Verbände begrüßen Bildungspakete für Kinder

Der Deutsche Caritasverband ist sich mit der Diakonie einig, dass die neuen Berechnungsgrundlagen einen Anstieg von Hartz IV gezielt verhindern würden. Für Einpersonen-Haushalte werden nicht mehr die Ausgaben der untersten 20 Prozent, sondern nur noch der untersten 15 Prozent zugrunde gelegt. Dadurch sinkt der Satz zwangsläufig. Zudem fordert die Caritas eine Überprüfung der Regelsätze für Kinder. Eine Berechnung des Verbandes zu eigenständigen Kinderregelsätzen habe gezeigt, dass diese je nach Altersgruppe um 20 und 40 Euro erhöht werden müssten. Die Bundesregierung will dagegen das Niveau bestehender Hilfen für Kinder und Jugendliche nicht verändern.

Positiv bewertet die Caritas dagegen das beschlossene Paket für Bildung und Teilhabe. "Wir haben immer das Anliegen unterstützt, arme und benachteiligte Kinder durch Sachleistungen wie Mittagessen oder Nachhilfe zu stärken", so Cremer. Für den Vorstand des Diakonischen Werkes betonte Kersten Griese aber, dass dennoch im Gesamtpaket weitere soziale Kürzungen stecken, unter anderem durch die Streichung des Elterngeldes und Kürzungen bei den beruflichen Eingliederungsmaßnahmen für Langzeitarbeitslose. "Die Diakonie fordert daher eine Korrektur der neuen Regelsätze für Erwachsene und Kinder", sagte Griese.

"Buchhalterische Politik" gefährdet den sozialen Frieden

"Das Ergebnis der Neuberechnung ist insgesamt enttäuschend", stimmte auch der hannoversche Diakonie-Direktor Christoph Künkel zu. Es sei fraglich, ob die Pläne die Forderungen des Bundesverfassungsgerichtes nach einer sach- und realitätsgerechten Ermittlung der Regelsätze erfüllen. Künkel begrüßte ebenfalls das vorgesehene Bildungspaket mit Sachleistungen für Kinder und Jugendliche.

Die Arbeiterwohlfahrt rügte, die Bundesregierung setze mit ihren Beschlüssen den sozialen Frieden aufs Spiel.

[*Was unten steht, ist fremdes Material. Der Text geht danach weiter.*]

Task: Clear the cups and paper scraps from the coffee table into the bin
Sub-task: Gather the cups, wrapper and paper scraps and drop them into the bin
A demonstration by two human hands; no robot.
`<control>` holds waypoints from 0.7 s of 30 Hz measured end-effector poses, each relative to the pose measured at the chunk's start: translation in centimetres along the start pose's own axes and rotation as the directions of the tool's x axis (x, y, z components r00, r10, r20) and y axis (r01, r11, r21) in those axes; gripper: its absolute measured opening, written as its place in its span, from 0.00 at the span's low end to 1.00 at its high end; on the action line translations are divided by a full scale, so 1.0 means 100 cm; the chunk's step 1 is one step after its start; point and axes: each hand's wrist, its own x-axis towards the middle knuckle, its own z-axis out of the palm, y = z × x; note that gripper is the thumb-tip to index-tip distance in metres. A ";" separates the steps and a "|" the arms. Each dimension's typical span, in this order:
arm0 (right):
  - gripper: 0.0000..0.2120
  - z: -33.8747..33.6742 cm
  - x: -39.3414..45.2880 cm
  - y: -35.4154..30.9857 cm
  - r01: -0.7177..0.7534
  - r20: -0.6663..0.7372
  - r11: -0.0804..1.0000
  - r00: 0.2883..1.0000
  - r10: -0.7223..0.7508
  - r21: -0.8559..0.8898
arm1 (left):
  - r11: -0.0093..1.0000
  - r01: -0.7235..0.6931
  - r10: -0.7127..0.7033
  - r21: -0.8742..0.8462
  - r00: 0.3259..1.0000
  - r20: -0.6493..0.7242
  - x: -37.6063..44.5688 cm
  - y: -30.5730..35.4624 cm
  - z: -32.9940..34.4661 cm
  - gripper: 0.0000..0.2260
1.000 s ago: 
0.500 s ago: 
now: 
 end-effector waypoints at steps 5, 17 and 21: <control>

Der AWO-Bundesvorsitzende Wolfgang Stadler sagte in Berlin, "diese buchhalterische Form von Politik ist unsozial, erhöht das Armutsrisiko und spaltet die Gesellschaft". Er forderte einen Regelsatz von mindestens 400 Euro, um den grundlegenden Bedarf von Erwachsenen und ihr soziokulturelles Existenzminimum angemessen abzudecken.

Der Vorsitzende des Tafelverbandes, Gerd Häuser, erklärte, eine deutliche Erhöhung der Leistungen sei weiterhin dringend notwendig, insbesondere für Kinder. "Die staatliche Grundsicherung muss ein menschenwürdiges Auskommen ermöglichen", mahnte Häuser. Die zusätzliche Unterstützung der Tafeln dürfe nicht zur Selbstverständlichkeit werden.